[Opening INPUT RECORDS section]
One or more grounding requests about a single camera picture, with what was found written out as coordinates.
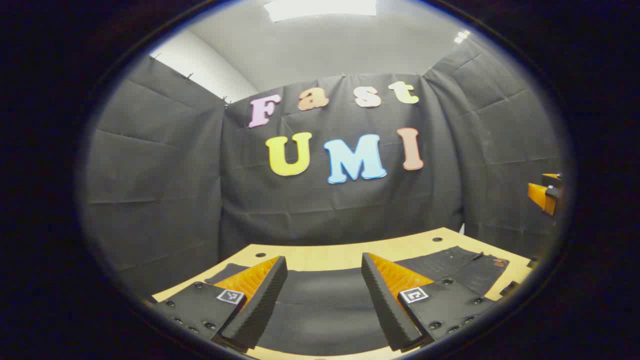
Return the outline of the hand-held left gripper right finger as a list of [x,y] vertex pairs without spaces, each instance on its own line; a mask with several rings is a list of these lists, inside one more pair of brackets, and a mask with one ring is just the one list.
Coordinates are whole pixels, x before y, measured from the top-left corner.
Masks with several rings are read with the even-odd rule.
[[454,276],[429,278],[364,252],[361,273],[382,332],[403,353],[438,342],[472,324],[495,301]]

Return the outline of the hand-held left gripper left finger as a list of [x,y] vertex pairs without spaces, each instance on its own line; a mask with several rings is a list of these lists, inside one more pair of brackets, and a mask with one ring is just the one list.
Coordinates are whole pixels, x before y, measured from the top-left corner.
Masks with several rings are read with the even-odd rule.
[[215,284],[193,282],[154,309],[205,341],[246,352],[265,332],[287,276],[286,258],[276,256]]

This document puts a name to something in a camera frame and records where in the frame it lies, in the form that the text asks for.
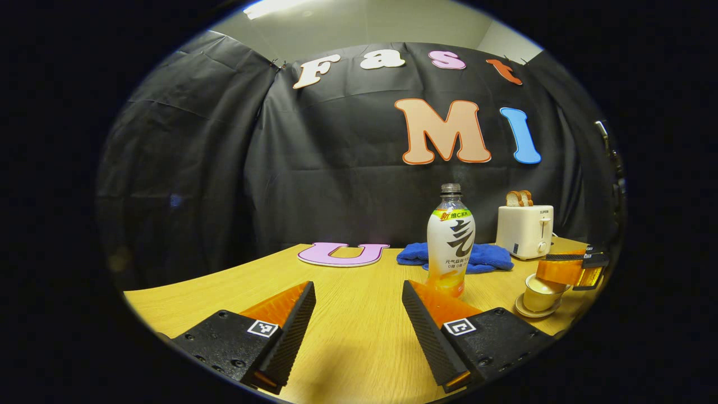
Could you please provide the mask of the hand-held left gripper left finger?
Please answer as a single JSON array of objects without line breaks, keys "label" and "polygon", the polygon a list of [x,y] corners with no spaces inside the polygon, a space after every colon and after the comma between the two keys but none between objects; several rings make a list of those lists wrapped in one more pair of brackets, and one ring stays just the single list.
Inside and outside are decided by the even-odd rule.
[{"label": "hand-held left gripper left finger", "polygon": [[279,394],[289,381],[315,304],[315,284],[306,281],[239,313],[218,310],[171,342],[237,383]]}]

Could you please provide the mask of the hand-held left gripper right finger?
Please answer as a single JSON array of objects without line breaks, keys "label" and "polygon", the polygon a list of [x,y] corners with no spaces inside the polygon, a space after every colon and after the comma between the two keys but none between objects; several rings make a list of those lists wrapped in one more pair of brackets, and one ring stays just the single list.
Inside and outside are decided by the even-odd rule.
[{"label": "hand-held left gripper right finger", "polygon": [[411,279],[403,282],[402,302],[446,393],[492,383],[556,341],[504,307],[480,310]]}]

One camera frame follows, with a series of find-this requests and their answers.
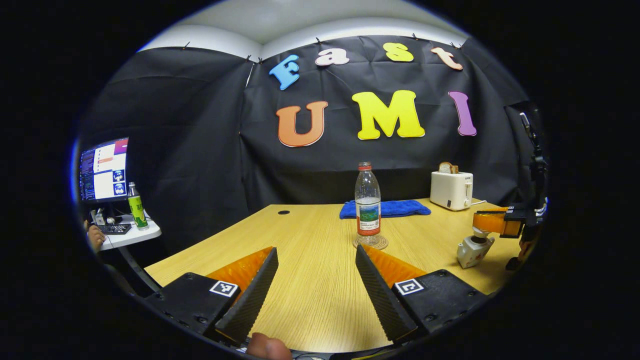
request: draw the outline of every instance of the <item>table surface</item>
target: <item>table surface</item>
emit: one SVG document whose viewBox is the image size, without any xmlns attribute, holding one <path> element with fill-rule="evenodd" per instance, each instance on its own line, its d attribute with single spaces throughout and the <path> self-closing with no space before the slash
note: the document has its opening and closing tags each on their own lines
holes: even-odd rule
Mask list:
<svg viewBox="0 0 640 360">
<path fill-rule="evenodd" d="M 381 234 L 389 241 L 384 252 L 426 272 L 446 269 L 487 295 L 505 284 L 512 272 L 504 267 L 520 252 L 518 239 L 492 233 L 495 243 L 480 264 L 462 269 L 456 259 L 458 244 L 473 235 L 473 213 L 495 205 L 451 211 L 429 199 L 418 201 L 430 215 L 382 218 Z M 341 209 L 342 204 L 270 205 L 145 270 L 166 286 L 186 272 L 207 275 L 274 246 L 278 271 L 252 332 L 313 352 L 390 345 L 355 265 L 356 220 L 341 220 Z M 290 213 L 279 215 L 281 210 Z"/>
<path fill-rule="evenodd" d="M 136 223 L 133 221 L 132 215 L 122 215 L 122 221 L 120 222 L 120 224 L 131 224 L 131 229 L 129 229 L 129 231 L 127 231 L 127 233 L 123 235 L 107 235 L 106 241 L 102 243 L 102 247 L 100 248 L 100 250 L 115 249 L 118 247 L 131 245 L 133 243 L 139 243 L 141 241 L 157 238 L 158 236 L 162 235 L 162 231 L 155 221 L 148 218 L 147 223 L 149 224 L 149 228 L 142 231 L 139 230 L 138 227 L 136 227 Z"/>
</svg>

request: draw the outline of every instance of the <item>keyboard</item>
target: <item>keyboard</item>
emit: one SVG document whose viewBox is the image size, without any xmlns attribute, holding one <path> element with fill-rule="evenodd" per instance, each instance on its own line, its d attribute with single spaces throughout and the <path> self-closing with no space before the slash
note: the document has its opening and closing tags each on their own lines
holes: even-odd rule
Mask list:
<svg viewBox="0 0 640 360">
<path fill-rule="evenodd" d="M 98 228 L 105 235 L 124 235 L 131 229 L 131 224 L 98 225 Z"/>
</svg>

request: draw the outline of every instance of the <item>table leg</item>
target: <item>table leg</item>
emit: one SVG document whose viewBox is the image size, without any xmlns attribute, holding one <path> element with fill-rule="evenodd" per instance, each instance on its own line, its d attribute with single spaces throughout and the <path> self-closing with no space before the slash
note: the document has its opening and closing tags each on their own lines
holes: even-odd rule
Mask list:
<svg viewBox="0 0 640 360">
<path fill-rule="evenodd" d="M 129 252 L 129 250 L 127 249 L 126 246 L 121 246 L 121 247 L 118 248 L 118 250 L 122 254 L 122 257 L 127 261 L 129 266 L 131 266 L 133 271 L 135 271 L 136 274 L 138 274 L 138 277 L 140 279 L 142 279 L 142 281 L 144 281 L 145 284 L 147 284 L 147 286 L 149 288 L 151 288 L 151 290 L 153 290 L 154 292 L 160 291 L 160 287 L 157 285 L 155 280 L 153 280 L 147 274 L 146 271 L 144 271 L 142 268 L 140 268 L 140 266 L 138 265 L 138 262 L 133 258 L 133 256 L 131 256 L 131 253 Z"/>
</svg>

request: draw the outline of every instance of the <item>bottle cap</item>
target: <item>bottle cap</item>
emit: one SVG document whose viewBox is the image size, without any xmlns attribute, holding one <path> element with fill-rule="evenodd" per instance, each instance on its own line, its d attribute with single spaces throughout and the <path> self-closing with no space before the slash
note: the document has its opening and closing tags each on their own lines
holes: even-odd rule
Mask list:
<svg viewBox="0 0 640 360">
<path fill-rule="evenodd" d="M 358 163 L 358 171 L 366 171 L 366 170 L 371 170 L 370 161 L 363 161 L 361 163 Z"/>
</svg>

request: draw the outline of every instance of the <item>monitor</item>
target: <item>monitor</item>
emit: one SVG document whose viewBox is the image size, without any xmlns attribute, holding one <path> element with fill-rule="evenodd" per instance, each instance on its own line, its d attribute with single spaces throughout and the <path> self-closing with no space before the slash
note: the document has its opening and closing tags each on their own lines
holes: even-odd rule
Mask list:
<svg viewBox="0 0 640 360">
<path fill-rule="evenodd" d="M 119 138 L 85 149 L 80 154 L 80 200 L 87 204 L 127 198 L 127 144 Z"/>
</svg>
[Closing INPUT RECORDS section]
▸ **WORK ITEM**:
All of the records above are to be copied exactly, minus the pictures.

▸ **WRITTEN RESPONSE**:
One or more grounding requests about a single camera picture, with what was found written out as coordinates.
Return the outline of the hand-held left gripper right finger as a list of [x,y] vertex pairs without spaces, each instance on its own line; a mask with several rings is a list of these lists, inside one more pair of brackets, and a mask with one ring is just the one list.
Coordinates are whole pixels, x before y, measured from the top-left corner.
Masks with several rings are read with the even-odd rule.
[[454,276],[429,278],[364,252],[361,273],[382,332],[403,353],[438,342],[472,324],[495,301]]

Return the outline of the hand-held left gripper left finger as a list of [x,y] vertex pairs without spaces, each instance on its own line; a mask with several rings is a list of these lists, inside one more pair of brackets, and a mask with one ring is just the one list.
Coordinates are whole pixels, x before y, measured from the top-left corner.
Masks with several rings are read with the even-odd rule.
[[215,284],[193,282],[154,309],[205,341],[246,352],[265,332],[287,276],[286,258],[276,256]]

This document puts a name to something in a camera frame and records where in the frame it lies, in the form that the text asks for.
Could you please provide the mask of the hand-held left gripper left finger?
Please answer as a single JSON array of objects without line breaks, keys "label" and "polygon", the polygon a list of [x,y] corners with no spaces inside the polygon, a space after every colon and after the comma between the two keys but none between objects; several rings make a list of those lists wrapped in one more pair of brackets, and one ring stays just the single list.
Inside and outside are decided by the even-odd rule.
[{"label": "hand-held left gripper left finger", "polygon": [[279,394],[289,381],[315,304],[315,284],[306,281],[239,313],[218,310],[171,342],[237,383]]}]

Could you please provide the mask of the hand-held left gripper right finger?
Please answer as a single JSON array of objects without line breaks, keys "label" and "polygon", the polygon a list of [x,y] corners with no spaces inside the polygon, a space after every colon and after the comma between the two keys but none between objects; several rings make a list of those lists wrapped in one more pair of brackets, and one ring stays just the single list.
Inside and outside are decided by the even-odd rule.
[{"label": "hand-held left gripper right finger", "polygon": [[411,279],[403,282],[402,302],[446,393],[492,383],[556,341],[504,307],[480,310]]}]

One camera frame follows, with a series of find-this requests and their answers.
request: draw the outline of every instance of the <item>table surface</item>
target: <item>table surface</item>
emit: one SVG document whose viewBox is the image size, without any xmlns attribute, holding one <path> element with fill-rule="evenodd" per instance, each instance on its own line, its d attribute with single spaces throughout and the <path> self-closing with no space before the slash
note: the document has its opening and closing tags each on their own lines
holes: even-odd rule
Mask list:
<svg viewBox="0 0 640 360">
<path fill-rule="evenodd" d="M 381 234 L 389 241 L 384 252 L 426 272 L 446 269 L 487 295 L 505 284 L 512 272 L 504 267 L 520 252 L 518 239 L 492 233 L 495 243 L 480 264 L 462 269 L 456 259 L 458 244 L 473 235 L 473 213 L 495 205 L 451 211 L 429 199 L 418 201 L 430 215 L 382 218 Z M 341 209 L 342 204 L 270 205 L 145 270 L 166 286 L 186 272 L 207 275 L 274 246 L 278 271 L 252 332 L 313 352 L 390 345 L 355 265 L 356 220 L 341 220 Z M 290 213 L 279 215 L 281 210 Z"/>
<path fill-rule="evenodd" d="M 136 223 L 133 221 L 132 215 L 122 215 L 122 221 L 120 222 L 120 224 L 131 224 L 131 229 L 129 229 L 129 231 L 127 231 L 127 233 L 123 235 L 107 235 L 106 241 L 102 243 L 102 247 L 100 248 L 100 250 L 115 249 L 118 247 L 131 245 L 133 243 L 139 243 L 141 241 L 157 238 L 158 236 L 162 235 L 162 231 L 155 221 L 148 218 L 147 223 L 149 224 L 149 228 L 142 231 L 139 230 L 138 227 L 136 227 Z"/>
</svg>

request: draw the outline of every instance of the <item>keyboard</item>
target: <item>keyboard</item>
emit: one SVG document whose viewBox is the image size, without any xmlns attribute, holding one <path> element with fill-rule="evenodd" per instance, each instance on its own line, its d attribute with single spaces throughout and the <path> self-closing with no space before the slash
note: the document has its opening and closing tags each on their own lines
holes: even-odd rule
Mask list:
<svg viewBox="0 0 640 360">
<path fill-rule="evenodd" d="M 98 228 L 105 235 L 124 235 L 131 229 L 131 224 L 98 225 Z"/>
</svg>

request: draw the outline of every instance of the <item>table leg</item>
target: <item>table leg</item>
emit: one SVG document whose viewBox is the image size, without any xmlns attribute, holding one <path> element with fill-rule="evenodd" per instance, each instance on its own line, its d attribute with single spaces throughout and the <path> self-closing with no space before the slash
note: the document has its opening and closing tags each on their own lines
holes: even-odd rule
Mask list:
<svg viewBox="0 0 640 360">
<path fill-rule="evenodd" d="M 129 252 L 129 250 L 127 249 L 126 246 L 121 246 L 121 247 L 118 248 L 118 250 L 122 254 L 122 257 L 127 261 L 129 266 L 131 266 L 133 271 L 135 271 L 136 274 L 138 274 L 138 277 L 140 279 L 142 279 L 142 281 L 144 281 L 145 284 L 147 284 L 147 286 L 149 288 L 151 288 L 151 290 L 153 290 L 154 292 L 160 291 L 160 287 L 157 285 L 155 280 L 153 280 L 147 274 L 146 271 L 144 271 L 142 268 L 140 268 L 140 266 L 138 265 L 138 262 L 133 258 L 133 256 L 131 256 L 131 253 Z"/>
</svg>

request: draw the outline of every instance of the <item>bottle cap</item>
target: <item>bottle cap</item>
emit: one SVG document whose viewBox is the image size, without any xmlns attribute, holding one <path> element with fill-rule="evenodd" per instance, each instance on its own line, its d attribute with single spaces throughout and the <path> self-closing with no space before the slash
note: the document has its opening and closing tags each on their own lines
holes: even-odd rule
Mask list:
<svg viewBox="0 0 640 360">
<path fill-rule="evenodd" d="M 358 163 L 358 171 L 366 171 L 366 170 L 371 170 L 370 161 L 363 161 L 361 163 Z"/>
</svg>

request: draw the outline of every instance of the <item>monitor</item>
target: <item>monitor</item>
emit: one SVG document whose viewBox is the image size, without any xmlns attribute, holding one <path> element with fill-rule="evenodd" per instance, each instance on its own line, its d attribute with single spaces throughout and the <path> self-closing with no space before the slash
note: the document has its opening and closing tags each on their own lines
holes: even-odd rule
Mask list:
<svg viewBox="0 0 640 360">
<path fill-rule="evenodd" d="M 119 138 L 85 149 L 80 154 L 80 200 L 87 204 L 127 198 L 127 144 Z"/>
</svg>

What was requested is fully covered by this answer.